I also fundamentally and strongly disagree with him that if you are not tweeting a thousand times during his presentation you obviously don’t give a crap about building your brand, or if you don’t have 15,000 fans on your facebook page and you’re not spending the early hours of every morning sending happy birthday messages to everyone you know, you have no clue what social media is all about. Peter, not everyone is a worldclass connector like you are, not everyone has time for this kind of activity and some of us treasure quality time with a few longtime friends rather than trying to build connections with strangers all over the planet.
And I most clearly disagree with him about David Letterman and Governor Sanford. His view, and he professes to speak for all of New York on this, is that no one will think ill of Mr. Letterman’s or Mr. Sanford’s behavior and since Letterman did such an admirable job of honestly and transparently dealing with his creepiness (Letterman’s words, not mine) that the world will rush to forgive him. Also that the entire public relations community should look at this as a wonderful example of crisis communication.
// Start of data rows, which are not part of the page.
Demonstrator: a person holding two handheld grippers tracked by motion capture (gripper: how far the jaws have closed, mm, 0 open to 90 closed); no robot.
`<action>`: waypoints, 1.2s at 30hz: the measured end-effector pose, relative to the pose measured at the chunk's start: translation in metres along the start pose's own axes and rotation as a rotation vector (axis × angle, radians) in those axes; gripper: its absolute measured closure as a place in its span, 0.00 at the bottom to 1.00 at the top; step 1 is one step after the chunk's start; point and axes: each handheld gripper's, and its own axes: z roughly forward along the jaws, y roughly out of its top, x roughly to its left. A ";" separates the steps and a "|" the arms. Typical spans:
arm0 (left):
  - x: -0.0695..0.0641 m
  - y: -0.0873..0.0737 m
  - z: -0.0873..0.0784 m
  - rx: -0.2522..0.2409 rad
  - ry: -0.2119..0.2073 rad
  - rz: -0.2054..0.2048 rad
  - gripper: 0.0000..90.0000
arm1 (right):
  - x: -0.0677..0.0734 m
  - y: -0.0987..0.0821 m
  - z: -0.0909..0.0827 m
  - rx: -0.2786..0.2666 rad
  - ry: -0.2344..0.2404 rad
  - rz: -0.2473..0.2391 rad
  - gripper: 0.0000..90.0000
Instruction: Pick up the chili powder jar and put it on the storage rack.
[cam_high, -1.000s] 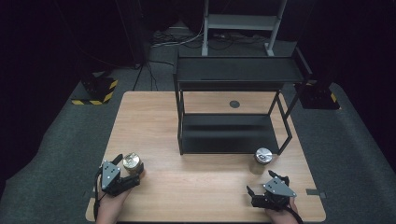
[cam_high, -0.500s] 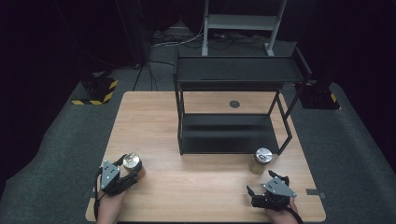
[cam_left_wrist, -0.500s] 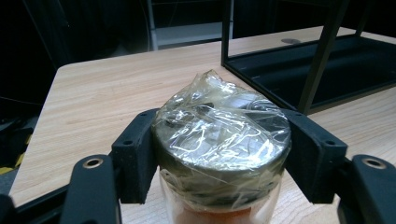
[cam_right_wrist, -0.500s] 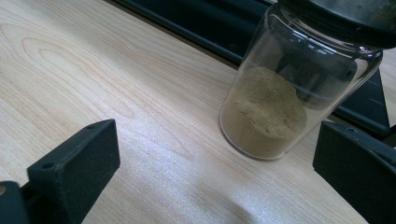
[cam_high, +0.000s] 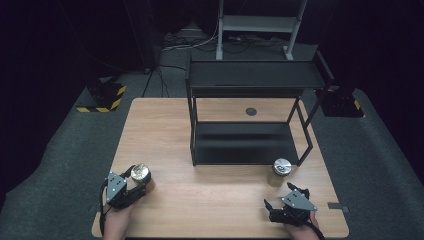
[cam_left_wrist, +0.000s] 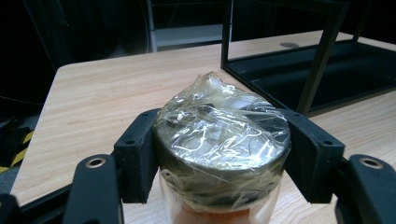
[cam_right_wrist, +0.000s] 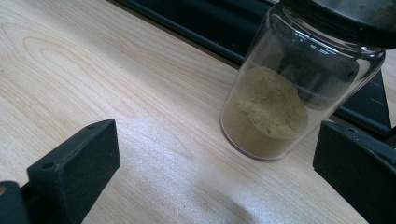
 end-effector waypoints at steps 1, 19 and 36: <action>0.000 0.001 -0.001 -0.002 0.000 0.000 0.39 | 0.000 0.000 0.000 0.000 0.000 0.000 0.00; -0.021 0.015 -0.005 -0.061 -0.080 0.047 0.39 | -0.001 0.000 0.000 -0.002 0.006 0.002 0.00; -0.055 0.023 0.005 -0.054 -0.199 0.090 0.39 | -0.002 -0.001 -0.001 -0.006 0.010 0.000 0.00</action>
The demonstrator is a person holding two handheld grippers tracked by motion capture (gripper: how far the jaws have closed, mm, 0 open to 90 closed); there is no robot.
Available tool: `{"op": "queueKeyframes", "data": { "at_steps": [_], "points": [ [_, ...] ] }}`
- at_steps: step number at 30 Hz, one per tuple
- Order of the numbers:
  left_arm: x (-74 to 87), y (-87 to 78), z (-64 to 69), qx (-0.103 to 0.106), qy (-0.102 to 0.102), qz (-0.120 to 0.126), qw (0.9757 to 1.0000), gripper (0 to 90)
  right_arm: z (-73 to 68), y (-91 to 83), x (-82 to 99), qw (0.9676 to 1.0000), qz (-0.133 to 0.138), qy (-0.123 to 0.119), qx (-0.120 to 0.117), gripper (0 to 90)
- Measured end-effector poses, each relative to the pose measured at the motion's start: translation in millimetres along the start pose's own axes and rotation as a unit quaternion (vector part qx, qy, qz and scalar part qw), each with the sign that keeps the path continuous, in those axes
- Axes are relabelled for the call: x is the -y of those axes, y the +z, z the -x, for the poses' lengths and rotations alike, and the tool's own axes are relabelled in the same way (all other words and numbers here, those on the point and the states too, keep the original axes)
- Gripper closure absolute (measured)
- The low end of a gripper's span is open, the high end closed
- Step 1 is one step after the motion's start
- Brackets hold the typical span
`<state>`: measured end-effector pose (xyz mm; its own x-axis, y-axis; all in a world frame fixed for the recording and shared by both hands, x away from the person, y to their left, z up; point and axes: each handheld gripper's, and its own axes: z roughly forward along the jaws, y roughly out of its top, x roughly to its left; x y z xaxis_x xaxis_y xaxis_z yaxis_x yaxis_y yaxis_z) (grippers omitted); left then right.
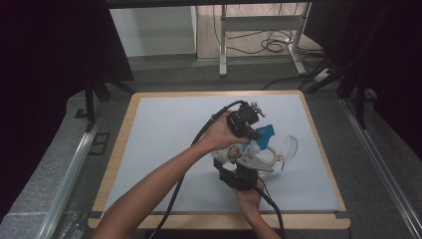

I blogged on this on emergencymgmt.com and I couldn’t disagree more. There are some like Peter whose moral values include the view that it is not only not wrong to sleep with anyone who consents, that there is something honorable about it. And that includes those who have made promises to their spouses in an ancient and clearly outdated institution called marriage. As I recall, the wedding vows still state that faithfulness and commitment are a pretty normal part of this arrangement. It also appears in New York or in Shankman’s view of it, that it perfectly appropriate for a superior in an organization to use that position to influence the “consent.” Even if you take a different view of morality than me, it is hard in this age where sexual harassment is illegal and broadly defined, that Mr. Letterman is going to escape some very reasonable accusations here. But to Shankman, all this is normal, reasonable, expected and I sense even honorable.
I asked the group I presented to right after Mr. Shankman finished what they thought of his presentation. They were enthralled–such is his attraction as a presenter (and why he gets the keynote invitations). But when I mentioned that I didn’t see eye to eye with him on the issues I just raised and mentioned that I have been gratefully married to the same beautiful woman for 36 years and hope to continue on the rest of my life, I received warm applause.
So I suspect there are more than a few fuddy duddies like me who think that Letterman is a very funny and talented creep. And that social media has more to offer society than the fast hookup.
Note–after posting this I noted the pingback on my earlier blog about Letterman’s future. I agree and wish I could have said it so creatively.